Investigators at the University of Texas Medical Branch, the Scripps Research Institute, Seattle Children's Research Institute, and elsewhere present an updated and expanded version of the "co-variation mapper" (CoVaMa) pipeline, designed to detect linkage disequilibrium between recombination events and SNPs in viral genomes. The team applied the approach to long-read sequence data for serially passaged Flock House virus isolates, along with short reads from HIV isolates collected over time from the same patient, uncovering variants or mutations linked to insertions, deletions, or other viral recombination events. "In both cases, we observed novel associations of SNVs with specific recombination events," the authors conclude. "Knowledge of these associations is necessary to understand how viruses adapt to their environments and to characterize the distribution of specific genomic variants within viral intra-host diversity."
Hainan Medical University researchers profile mutation patterns across "intrinsically disordered protein regions" (IDRs) in more than 10,000 tumor samples spanning nearly three dozen cancer types characterized for the Cancer Genome Atlas project. Using a computational method called ROI-Driver, the team searched for cancer mutation-enriched regions of interest, focusing on cancer-associated IDR mutation hotspots and suspected driver genes. "We found that mutations are prevalent in IDRs in cancer, and genes enriched with mutations in IDRs are associated with cancer development," the authors suggest, adding that "[f]unctional analysis revealed that the potential driver genes play important roles in cancer signaling pathways."

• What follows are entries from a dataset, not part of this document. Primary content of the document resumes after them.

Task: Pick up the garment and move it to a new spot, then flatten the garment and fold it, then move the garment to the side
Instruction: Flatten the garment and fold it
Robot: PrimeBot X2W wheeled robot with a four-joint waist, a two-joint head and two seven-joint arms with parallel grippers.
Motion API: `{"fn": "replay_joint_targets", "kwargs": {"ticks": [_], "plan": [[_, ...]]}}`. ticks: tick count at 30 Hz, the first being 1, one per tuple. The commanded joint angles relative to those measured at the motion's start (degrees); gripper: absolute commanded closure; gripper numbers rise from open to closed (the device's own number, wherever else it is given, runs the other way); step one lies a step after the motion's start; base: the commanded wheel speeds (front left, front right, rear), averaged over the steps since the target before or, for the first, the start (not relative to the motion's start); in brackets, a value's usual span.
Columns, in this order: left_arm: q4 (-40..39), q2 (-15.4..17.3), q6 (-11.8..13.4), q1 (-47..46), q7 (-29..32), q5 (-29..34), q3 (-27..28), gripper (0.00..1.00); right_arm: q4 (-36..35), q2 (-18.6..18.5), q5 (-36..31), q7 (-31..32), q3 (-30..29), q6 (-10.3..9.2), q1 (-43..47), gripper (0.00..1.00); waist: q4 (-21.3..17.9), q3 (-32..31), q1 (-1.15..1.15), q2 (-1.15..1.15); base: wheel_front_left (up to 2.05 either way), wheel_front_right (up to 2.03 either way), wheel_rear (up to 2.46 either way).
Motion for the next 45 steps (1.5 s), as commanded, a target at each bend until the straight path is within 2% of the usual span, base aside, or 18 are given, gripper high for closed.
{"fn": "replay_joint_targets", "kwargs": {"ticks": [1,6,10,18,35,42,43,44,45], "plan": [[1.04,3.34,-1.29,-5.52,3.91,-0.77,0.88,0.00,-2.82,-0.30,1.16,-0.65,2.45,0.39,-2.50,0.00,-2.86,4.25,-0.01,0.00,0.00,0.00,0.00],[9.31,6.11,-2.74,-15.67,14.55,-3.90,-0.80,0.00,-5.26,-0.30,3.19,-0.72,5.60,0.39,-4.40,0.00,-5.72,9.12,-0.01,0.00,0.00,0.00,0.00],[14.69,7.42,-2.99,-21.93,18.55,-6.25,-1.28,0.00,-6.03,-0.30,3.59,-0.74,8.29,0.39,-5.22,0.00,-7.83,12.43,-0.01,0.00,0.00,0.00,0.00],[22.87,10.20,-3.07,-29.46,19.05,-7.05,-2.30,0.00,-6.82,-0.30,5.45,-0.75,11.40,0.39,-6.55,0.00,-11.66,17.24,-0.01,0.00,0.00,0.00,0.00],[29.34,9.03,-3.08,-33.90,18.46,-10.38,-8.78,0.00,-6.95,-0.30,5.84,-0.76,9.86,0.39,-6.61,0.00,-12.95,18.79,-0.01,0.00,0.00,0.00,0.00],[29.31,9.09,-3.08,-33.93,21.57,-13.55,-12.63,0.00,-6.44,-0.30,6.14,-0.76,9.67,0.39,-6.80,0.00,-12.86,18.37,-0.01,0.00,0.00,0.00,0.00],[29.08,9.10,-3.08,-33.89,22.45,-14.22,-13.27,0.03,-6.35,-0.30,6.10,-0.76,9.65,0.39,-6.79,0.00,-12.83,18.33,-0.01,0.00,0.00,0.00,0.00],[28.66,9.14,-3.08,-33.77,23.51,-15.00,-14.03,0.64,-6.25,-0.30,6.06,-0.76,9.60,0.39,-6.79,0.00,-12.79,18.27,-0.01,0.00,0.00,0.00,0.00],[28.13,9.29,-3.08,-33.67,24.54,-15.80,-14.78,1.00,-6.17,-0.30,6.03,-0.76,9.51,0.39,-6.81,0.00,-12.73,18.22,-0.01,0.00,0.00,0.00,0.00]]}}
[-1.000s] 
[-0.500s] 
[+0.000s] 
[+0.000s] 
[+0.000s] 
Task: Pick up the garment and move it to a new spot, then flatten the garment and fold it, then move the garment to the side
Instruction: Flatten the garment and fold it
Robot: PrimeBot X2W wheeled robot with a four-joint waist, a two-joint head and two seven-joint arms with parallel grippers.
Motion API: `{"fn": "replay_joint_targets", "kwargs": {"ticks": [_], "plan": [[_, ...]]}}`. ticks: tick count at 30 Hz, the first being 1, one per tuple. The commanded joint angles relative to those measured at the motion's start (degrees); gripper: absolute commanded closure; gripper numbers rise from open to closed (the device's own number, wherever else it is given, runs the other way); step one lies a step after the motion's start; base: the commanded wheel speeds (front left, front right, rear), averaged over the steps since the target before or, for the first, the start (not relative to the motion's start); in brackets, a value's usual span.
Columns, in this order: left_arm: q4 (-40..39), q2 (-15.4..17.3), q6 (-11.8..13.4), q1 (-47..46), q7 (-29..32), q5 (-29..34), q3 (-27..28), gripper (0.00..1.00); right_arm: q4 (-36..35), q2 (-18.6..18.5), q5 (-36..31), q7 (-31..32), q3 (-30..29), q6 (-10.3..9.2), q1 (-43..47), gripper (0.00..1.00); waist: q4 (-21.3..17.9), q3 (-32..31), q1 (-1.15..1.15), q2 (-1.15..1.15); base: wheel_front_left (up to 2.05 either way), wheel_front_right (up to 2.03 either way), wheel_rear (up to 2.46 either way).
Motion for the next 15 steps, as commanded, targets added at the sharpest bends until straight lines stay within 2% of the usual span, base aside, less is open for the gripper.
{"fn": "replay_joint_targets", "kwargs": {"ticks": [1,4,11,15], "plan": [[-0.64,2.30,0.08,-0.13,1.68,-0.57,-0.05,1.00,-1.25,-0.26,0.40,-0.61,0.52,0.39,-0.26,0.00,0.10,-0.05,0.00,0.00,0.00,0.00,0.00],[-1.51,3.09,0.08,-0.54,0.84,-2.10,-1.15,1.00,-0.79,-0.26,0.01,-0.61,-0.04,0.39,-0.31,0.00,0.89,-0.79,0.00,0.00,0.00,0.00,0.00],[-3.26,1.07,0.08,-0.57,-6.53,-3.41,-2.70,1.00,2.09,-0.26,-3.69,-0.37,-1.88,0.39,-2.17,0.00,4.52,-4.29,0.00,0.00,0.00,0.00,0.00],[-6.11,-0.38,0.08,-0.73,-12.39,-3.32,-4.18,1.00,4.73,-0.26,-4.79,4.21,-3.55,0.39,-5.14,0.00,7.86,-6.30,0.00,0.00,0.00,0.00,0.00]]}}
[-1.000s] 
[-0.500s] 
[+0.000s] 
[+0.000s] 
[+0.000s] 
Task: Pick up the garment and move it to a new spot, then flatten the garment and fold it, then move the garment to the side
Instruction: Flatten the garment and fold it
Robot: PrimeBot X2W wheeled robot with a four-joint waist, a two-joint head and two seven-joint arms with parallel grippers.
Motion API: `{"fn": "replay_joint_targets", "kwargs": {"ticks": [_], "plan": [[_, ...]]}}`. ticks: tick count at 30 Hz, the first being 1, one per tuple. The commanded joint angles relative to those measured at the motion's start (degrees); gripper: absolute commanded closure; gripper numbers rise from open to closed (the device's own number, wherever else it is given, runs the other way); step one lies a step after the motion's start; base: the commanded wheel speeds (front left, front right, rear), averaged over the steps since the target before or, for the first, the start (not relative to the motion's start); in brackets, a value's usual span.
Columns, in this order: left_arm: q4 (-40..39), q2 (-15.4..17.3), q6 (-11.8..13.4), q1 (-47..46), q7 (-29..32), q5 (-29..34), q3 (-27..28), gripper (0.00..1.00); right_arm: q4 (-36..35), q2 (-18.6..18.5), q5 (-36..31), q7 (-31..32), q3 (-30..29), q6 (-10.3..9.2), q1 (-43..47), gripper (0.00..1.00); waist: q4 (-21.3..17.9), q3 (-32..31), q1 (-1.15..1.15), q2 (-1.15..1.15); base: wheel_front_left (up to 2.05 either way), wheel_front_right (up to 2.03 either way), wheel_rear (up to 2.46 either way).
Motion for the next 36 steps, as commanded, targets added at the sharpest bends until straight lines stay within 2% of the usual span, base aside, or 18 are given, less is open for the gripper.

A team from India estimates within-host SARS-CoV-2 variability using more than 1,300 publicly available viral sequences from India, China, Malaysia, Germany, and the UK during early phases of the pandemic. Within these sequences, the investigators flagged more than 16,400 intra-host single nucleotide variants (iSNVs), including a slew of Spike protein-coding variants. A significant proportion of the iSNVs appear to have become more widespread over time in publicly available sequences and in viral genomes from isolates collected in India from late 2020 to the spring of 2021, the authors note, explaining that the "majority of the Delta (B.1.617.2) and Kappa (B.1.617.1) lineage-defining variations appeared as iSNVs before getting fixed in the population."